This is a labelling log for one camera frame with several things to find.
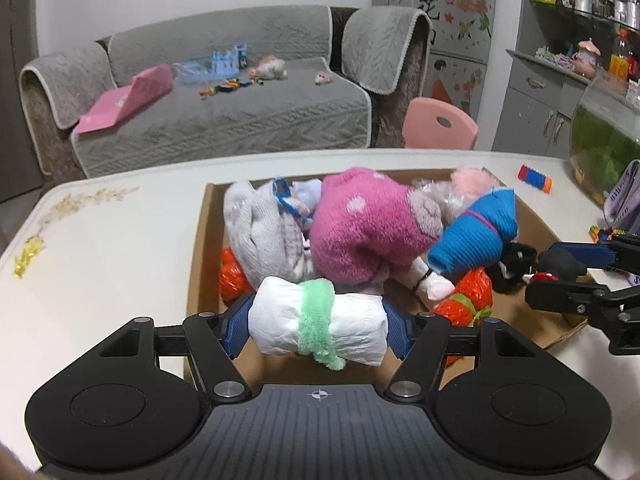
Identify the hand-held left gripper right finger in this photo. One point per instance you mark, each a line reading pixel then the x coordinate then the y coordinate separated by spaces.
pixel 400 332

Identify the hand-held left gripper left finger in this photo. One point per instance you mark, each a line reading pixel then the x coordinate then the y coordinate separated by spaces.
pixel 237 327

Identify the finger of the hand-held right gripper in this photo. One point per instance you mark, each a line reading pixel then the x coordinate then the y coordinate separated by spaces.
pixel 595 255
pixel 555 295

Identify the black bundle with red trim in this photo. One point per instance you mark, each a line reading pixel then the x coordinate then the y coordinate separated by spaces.
pixel 560 262

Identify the white bundle green fuzzy band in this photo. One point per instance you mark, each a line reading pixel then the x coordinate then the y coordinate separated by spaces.
pixel 280 315

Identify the small orange bag bundle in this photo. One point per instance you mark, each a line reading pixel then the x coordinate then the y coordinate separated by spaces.
pixel 235 275

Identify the white bundle with black band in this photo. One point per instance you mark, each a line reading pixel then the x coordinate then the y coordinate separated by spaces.
pixel 435 285

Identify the brown cardboard box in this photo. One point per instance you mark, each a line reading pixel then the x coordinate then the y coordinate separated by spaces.
pixel 205 270

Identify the orange bag bundle green tie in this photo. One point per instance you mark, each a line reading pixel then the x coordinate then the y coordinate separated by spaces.
pixel 465 300

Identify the grey fleece bundle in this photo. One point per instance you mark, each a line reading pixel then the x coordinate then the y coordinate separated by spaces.
pixel 250 230

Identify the blue knit bundle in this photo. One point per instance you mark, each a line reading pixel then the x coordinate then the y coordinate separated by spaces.
pixel 475 235

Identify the pink fuzzy dotted garment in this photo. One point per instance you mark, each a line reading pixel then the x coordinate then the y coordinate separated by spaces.
pixel 370 225

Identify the pink fluffy pompom bundle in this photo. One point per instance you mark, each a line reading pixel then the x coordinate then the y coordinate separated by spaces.
pixel 475 185

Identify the pale blue white bundle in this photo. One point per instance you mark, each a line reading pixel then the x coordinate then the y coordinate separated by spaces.
pixel 307 192

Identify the white desktop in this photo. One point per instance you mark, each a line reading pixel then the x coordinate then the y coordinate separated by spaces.
pixel 100 260

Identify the colourful block toy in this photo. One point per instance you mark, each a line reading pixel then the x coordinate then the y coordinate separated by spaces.
pixel 610 232

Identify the purple cloth bag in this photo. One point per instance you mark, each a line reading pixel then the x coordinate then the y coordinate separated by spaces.
pixel 625 200

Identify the orange blue toy brick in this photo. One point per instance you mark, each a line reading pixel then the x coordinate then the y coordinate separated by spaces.
pixel 535 179

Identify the glass fish bowl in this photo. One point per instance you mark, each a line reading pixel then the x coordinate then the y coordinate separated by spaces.
pixel 605 140

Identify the grey cabinet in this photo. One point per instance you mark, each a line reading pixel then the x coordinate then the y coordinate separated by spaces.
pixel 535 100

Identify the pink jar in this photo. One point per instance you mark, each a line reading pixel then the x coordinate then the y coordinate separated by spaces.
pixel 587 57

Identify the orange drink bottle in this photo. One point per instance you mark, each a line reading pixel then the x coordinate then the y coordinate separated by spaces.
pixel 619 55

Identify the pink plastic chair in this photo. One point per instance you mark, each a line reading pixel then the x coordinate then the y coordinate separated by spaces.
pixel 435 127

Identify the grey sofa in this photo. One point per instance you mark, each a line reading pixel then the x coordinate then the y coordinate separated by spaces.
pixel 225 120

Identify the scattered colourful toy pieces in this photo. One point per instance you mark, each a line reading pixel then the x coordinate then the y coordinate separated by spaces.
pixel 225 87

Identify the clear plastic bag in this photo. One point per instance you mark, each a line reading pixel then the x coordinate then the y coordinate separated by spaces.
pixel 192 74

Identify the white pink plush toy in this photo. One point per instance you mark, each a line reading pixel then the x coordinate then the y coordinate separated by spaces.
pixel 270 69

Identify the refrigerator with floral stickers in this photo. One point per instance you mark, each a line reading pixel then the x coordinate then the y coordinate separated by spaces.
pixel 450 35

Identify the small pink toy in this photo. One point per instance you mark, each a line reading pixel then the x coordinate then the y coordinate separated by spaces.
pixel 323 77

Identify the blue toy castle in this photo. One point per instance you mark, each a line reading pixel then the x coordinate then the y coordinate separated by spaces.
pixel 230 62

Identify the dark wooden door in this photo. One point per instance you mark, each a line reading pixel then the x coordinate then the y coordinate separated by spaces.
pixel 17 85

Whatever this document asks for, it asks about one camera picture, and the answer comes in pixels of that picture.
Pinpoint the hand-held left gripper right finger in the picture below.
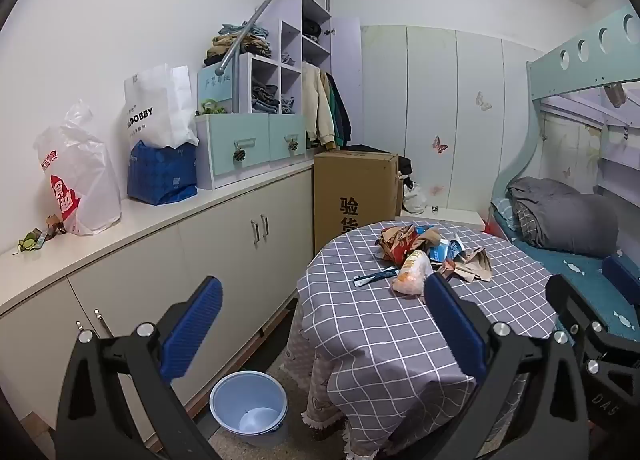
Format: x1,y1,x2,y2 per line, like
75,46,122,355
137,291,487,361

### WHAT THE TASK ASKS:
Word for word, quote the lines above. Omit the pictures.

### ANSWER SECTION:
This is a labelling log for one camera frame with several things to find.
Identify the hand-held left gripper right finger in this photo. One point per instance you mark, each a line reading pixel then the x coordinate then the y coordinate separated by spaces.
pixel 400 332

Identify the hand-held left gripper left finger in this photo. One point per instance you mark, each a line reading pixel then the x coordinate then the y coordinate separated by spaces.
pixel 237 327

Identify the finger of the hand-held right gripper in this photo. One point per instance you mark, each a line reading pixel then the x coordinate then the y coordinate separated by spaces.
pixel 595 255
pixel 555 295

Identify the black bundle with red trim in this photo. One point per instance you mark, each a line reading pixel then the x coordinate then the y coordinate separated by spaces.
pixel 560 262

Identify the white bundle green fuzzy band in this photo. One point per instance you mark, each a line reading pixel then the x coordinate then the y coordinate separated by spaces.
pixel 280 315

Identify the small orange bag bundle in this photo. One point per instance you mark, each a line reading pixel then the x coordinate then the y coordinate separated by spaces.
pixel 235 275

Identify the white bundle with black band in this photo. One point per instance you mark, each a line reading pixel then the x coordinate then the y coordinate separated by spaces.
pixel 435 285

Identify the brown cardboard box in this photo. One point per instance you mark, each a line reading pixel then the x coordinate then the y coordinate separated by spaces.
pixel 205 270

Identify the orange bag bundle green tie in this photo. One point per instance you mark, each a line reading pixel then the x coordinate then the y coordinate separated by spaces.
pixel 465 300

Identify the grey fleece bundle in this photo. One point per instance you mark, each a line reading pixel then the x coordinate then the y coordinate separated by spaces.
pixel 250 230

Identify the blue knit bundle in this photo. One point per instance you mark, each a line reading pixel then the x coordinate then the y coordinate separated by spaces.
pixel 475 235

Identify the pink fuzzy dotted garment in this photo. One point per instance you mark, each a line reading pixel then the x coordinate then the y coordinate separated by spaces.
pixel 370 225

Identify the pink fluffy pompom bundle in this photo. One point per instance you mark, each a line reading pixel then the x coordinate then the y coordinate separated by spaces.
pixel 475 185

Identify the pale blue white bundle in this photo. One point per instance you mark, each a line reading pixel then the x coordinate then the y coordinate separated by spaces.
pixel 307 192

Identify the white desktop in this photo. One point per instance you mark, each a line reading pixel then the x coordinate then the y coordinate separated by spaces.
pixel 100 260

Identify the colourful block toy in this photo. One point per instance you mark, each a line reading pixel then the x coordinate then the y coordinate separated by spaces.
pixel 610 232

Identify the purple cloth bag in this photo. One point per instance you mark, each a line reading pixel then the x coordinate then the y coordinate separated by spaces.
pixel 625 200

Identify the orange blue toy brick in this photo. One point per instance you mark, each a line reading pixel then the x coordinate then the y coordinate separated by spaces.
pixel 535 179

Identify the glass fish bowl in this photo. One point per instance you mark, each a line reading pixel then the x coordinate then the y coordinate separated by spaces.
pixel 605 140

Identify the grey cabinet in this photo. One point per instance you mark, each a line reading pixel then the x coordinate then the y coordinate separated by spaces.
pixel 535 100

Identify the pink jar in this photo. One point per instance you mark, each a line reading pixel then the x coordinate then the y coordinate separated by spaces.
pixel 587 57

Identify the orange drink bottle in this photo. One point per instance you mark, each a line reading pixel then the x coordinate then the y coordinate separated by spaces.
pixel 619 55

Identify the pink plastic chair in this photo. One point per instance you mark, each a line reading pixel then the x coordinate then the y coordinate separated by spaces.
pixel 435 127

Identify the grey sofa in this photo. One point per instance you mark, each a line reading pixel then the x coordinate then the y coordinate separated by spaces.
pixel 225 120

Identify the scattered colourful toy pieces in this photo. One point per instance you mark, each a line reading pixel then the x coordinate then the y coordinate separated by spaces.
pixel 225 87

Identify the clear plastic bag in this photo. One point per instance you mark, each a line reading pixel then the x coordinate then the y coordinate separated by spaces.
pixel 192 74

Identify the white pink plush toy in this photo. One point per instance you mark, each a line reading pixel then the x coordinate then the y coordinate separated by spaces.
pixel 270 69

Identify the refrigerator with floral stickers in this photo. One point per instance you mark, each a line reading pixel then the x coordinate then the y coordinate separated by spaces.
pixel 450 35

Identify the small pink toy in this photo. One point per instance you mark, each a line reading pixel then the x coordinate then the y coordinate separated by spaces.
pixel 323 77

Identify the blue toy castle in this photo. One point per instance you mark, each a line reading pixel then the x coordinate then the y coordinate separated by spaces.
pixel 230 62

Identify the dark wooden door in this photo. One point per instance you mark, each a line reading pixel then the x coordinate then the y coordinate separated by spaces.
pixel 17 85

Whatever this document asks for, it asks about one camera picture, and the answer comes in pixels of that picture.
Pinpoint the hand-held left gripper right finger in the picture below.
Format: x1,y1,x2,y2 per line, like
75,46,122,355
137,291,487,361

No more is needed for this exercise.